_Task details_
Within this material, how many lines include the word "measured"? Answer with a number and nothing more.

*** Opening of Recorded information ***

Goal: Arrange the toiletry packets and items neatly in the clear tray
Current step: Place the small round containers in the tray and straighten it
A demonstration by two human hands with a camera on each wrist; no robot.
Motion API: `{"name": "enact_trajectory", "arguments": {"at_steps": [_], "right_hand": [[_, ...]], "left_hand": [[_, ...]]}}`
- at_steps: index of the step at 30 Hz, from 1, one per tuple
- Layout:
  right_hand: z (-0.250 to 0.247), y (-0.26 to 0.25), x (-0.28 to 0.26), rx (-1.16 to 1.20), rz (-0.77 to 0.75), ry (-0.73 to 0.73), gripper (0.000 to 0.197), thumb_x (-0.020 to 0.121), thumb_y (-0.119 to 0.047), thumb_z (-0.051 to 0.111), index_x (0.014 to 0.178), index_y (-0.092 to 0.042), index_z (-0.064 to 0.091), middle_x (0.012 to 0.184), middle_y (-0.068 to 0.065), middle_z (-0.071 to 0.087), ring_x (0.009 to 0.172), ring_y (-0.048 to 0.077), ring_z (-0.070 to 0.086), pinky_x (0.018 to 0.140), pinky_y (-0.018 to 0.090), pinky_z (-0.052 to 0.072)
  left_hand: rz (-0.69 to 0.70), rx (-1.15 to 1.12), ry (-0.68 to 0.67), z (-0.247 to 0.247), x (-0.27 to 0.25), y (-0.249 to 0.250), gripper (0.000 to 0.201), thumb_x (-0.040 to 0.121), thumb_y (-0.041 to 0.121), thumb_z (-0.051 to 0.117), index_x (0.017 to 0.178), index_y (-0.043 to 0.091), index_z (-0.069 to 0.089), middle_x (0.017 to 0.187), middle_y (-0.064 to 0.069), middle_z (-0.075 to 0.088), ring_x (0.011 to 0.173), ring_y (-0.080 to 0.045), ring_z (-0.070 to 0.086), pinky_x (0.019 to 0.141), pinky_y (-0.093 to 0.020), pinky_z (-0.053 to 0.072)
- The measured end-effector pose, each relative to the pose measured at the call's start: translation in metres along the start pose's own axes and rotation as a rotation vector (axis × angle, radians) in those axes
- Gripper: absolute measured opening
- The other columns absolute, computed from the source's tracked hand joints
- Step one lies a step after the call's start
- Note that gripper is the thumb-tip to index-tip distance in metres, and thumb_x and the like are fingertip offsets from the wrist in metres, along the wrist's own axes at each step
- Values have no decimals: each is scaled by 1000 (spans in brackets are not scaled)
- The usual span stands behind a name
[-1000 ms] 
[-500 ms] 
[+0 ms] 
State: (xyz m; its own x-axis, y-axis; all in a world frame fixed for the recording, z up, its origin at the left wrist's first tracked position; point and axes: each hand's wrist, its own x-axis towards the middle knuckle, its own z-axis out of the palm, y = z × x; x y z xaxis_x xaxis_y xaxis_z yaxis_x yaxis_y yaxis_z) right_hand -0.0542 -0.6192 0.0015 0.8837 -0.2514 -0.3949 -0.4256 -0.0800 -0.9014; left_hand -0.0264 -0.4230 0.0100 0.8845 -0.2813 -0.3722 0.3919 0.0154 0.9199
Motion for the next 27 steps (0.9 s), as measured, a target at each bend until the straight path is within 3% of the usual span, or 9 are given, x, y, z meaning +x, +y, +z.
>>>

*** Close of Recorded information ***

_Response area_
3